▸ **Exercise directions**: Locate and copy each line in the data that contains the word "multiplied".
▬▬▬▬▬▬▬▬▬▬
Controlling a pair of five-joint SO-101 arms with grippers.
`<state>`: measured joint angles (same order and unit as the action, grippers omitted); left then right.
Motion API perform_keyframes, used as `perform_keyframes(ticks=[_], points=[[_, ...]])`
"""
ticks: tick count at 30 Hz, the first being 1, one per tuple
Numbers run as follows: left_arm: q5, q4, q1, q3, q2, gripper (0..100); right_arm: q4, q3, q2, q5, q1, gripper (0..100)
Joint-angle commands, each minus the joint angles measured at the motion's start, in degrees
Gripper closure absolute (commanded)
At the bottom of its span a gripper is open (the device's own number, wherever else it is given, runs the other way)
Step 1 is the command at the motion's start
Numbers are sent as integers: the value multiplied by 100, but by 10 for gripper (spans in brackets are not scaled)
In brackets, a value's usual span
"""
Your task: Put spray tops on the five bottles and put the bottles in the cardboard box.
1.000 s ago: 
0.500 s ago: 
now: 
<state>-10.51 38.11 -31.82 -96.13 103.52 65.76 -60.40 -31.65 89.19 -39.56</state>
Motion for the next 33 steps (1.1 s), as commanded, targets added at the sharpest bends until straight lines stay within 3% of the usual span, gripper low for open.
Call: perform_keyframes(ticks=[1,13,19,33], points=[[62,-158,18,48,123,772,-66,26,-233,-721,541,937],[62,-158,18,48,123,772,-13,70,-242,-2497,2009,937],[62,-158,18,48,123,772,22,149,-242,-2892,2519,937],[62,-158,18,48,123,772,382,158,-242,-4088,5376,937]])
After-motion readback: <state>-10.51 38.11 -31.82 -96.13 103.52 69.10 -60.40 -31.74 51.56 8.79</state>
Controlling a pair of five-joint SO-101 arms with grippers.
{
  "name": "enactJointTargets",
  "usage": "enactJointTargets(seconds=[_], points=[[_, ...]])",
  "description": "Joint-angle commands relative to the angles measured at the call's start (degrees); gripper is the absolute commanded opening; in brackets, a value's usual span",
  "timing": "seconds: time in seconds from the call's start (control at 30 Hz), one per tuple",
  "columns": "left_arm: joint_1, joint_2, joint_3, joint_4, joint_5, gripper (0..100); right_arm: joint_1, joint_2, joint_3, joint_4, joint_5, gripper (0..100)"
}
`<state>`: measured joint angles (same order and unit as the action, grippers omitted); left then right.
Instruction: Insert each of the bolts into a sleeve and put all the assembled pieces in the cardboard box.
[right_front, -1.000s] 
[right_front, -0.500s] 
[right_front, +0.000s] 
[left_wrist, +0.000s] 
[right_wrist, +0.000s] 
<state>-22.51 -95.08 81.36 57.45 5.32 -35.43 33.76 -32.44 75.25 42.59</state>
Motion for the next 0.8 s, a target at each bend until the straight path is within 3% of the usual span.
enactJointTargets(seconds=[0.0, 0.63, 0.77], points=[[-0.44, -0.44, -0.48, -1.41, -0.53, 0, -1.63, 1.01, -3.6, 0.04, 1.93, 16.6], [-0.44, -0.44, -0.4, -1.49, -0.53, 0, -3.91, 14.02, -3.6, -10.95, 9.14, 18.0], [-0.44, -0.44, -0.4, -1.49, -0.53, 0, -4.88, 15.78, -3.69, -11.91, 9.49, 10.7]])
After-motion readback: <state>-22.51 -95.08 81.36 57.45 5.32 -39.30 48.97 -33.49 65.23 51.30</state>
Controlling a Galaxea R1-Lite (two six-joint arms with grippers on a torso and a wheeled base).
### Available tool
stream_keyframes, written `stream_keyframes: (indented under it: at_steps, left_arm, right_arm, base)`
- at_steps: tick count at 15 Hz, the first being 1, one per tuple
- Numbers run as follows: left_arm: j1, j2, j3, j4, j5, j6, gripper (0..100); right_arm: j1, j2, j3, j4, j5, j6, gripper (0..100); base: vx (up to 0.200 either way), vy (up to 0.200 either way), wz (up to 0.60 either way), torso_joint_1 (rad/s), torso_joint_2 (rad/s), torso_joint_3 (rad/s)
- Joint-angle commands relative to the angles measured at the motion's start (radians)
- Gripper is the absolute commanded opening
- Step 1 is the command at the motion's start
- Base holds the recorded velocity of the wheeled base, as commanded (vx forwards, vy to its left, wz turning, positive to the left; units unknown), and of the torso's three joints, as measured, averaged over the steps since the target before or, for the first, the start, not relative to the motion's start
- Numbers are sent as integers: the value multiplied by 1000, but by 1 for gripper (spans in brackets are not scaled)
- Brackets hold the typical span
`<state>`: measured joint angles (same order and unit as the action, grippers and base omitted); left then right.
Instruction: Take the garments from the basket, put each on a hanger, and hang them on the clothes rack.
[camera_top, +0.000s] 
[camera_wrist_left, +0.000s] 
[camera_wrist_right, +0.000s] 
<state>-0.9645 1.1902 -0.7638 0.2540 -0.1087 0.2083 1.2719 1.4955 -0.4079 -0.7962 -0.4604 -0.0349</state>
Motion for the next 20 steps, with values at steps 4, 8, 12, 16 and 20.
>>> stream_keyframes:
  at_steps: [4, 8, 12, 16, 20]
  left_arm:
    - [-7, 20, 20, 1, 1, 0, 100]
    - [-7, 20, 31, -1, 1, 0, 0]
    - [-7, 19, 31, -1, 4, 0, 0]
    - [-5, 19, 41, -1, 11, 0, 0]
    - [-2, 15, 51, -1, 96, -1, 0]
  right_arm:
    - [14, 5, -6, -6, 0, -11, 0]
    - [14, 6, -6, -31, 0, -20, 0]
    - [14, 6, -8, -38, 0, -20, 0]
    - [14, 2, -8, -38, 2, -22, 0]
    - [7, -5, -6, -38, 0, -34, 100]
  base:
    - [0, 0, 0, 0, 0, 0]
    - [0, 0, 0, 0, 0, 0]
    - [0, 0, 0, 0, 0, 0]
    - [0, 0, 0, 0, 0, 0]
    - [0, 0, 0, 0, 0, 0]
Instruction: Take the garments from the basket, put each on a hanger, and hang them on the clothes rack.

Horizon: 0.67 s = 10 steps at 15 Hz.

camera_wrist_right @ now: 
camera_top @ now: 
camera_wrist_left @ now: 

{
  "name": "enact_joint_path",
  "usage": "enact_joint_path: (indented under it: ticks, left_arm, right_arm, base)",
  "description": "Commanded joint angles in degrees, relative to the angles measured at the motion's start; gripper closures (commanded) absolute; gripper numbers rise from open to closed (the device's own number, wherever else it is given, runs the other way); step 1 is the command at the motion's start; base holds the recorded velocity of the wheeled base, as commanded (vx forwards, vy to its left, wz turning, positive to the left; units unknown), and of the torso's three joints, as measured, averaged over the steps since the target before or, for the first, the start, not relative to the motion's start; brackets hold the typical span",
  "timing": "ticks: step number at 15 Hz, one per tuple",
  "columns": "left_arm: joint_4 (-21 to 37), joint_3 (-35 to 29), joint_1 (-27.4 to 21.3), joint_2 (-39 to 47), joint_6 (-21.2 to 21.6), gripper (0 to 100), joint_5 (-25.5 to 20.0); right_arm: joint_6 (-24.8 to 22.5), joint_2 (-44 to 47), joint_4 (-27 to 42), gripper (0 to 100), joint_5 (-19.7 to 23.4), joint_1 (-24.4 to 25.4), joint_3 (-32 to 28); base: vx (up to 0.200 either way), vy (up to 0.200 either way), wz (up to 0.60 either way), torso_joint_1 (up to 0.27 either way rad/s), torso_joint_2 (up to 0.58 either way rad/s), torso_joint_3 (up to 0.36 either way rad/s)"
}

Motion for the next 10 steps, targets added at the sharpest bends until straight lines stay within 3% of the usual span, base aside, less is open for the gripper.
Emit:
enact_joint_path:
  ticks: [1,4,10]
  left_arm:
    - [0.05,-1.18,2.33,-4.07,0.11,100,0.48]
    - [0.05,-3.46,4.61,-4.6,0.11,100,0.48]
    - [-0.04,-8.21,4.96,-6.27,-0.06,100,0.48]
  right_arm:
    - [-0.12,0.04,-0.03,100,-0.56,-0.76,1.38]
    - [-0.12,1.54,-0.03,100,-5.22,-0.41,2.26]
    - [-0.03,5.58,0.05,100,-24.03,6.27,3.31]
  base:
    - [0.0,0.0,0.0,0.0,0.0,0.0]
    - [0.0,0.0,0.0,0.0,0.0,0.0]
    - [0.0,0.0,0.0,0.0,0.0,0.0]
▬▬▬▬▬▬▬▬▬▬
▸ **Solution for this problem**:
Numbers are sent as integers: the value multiplied by 100, but by 10 for gripper (spans in brackets are not scaled)
- Numbers are sent as integers: the value multiplied by 1000, but by 1 for gripper (spans in brackets are not scaled)

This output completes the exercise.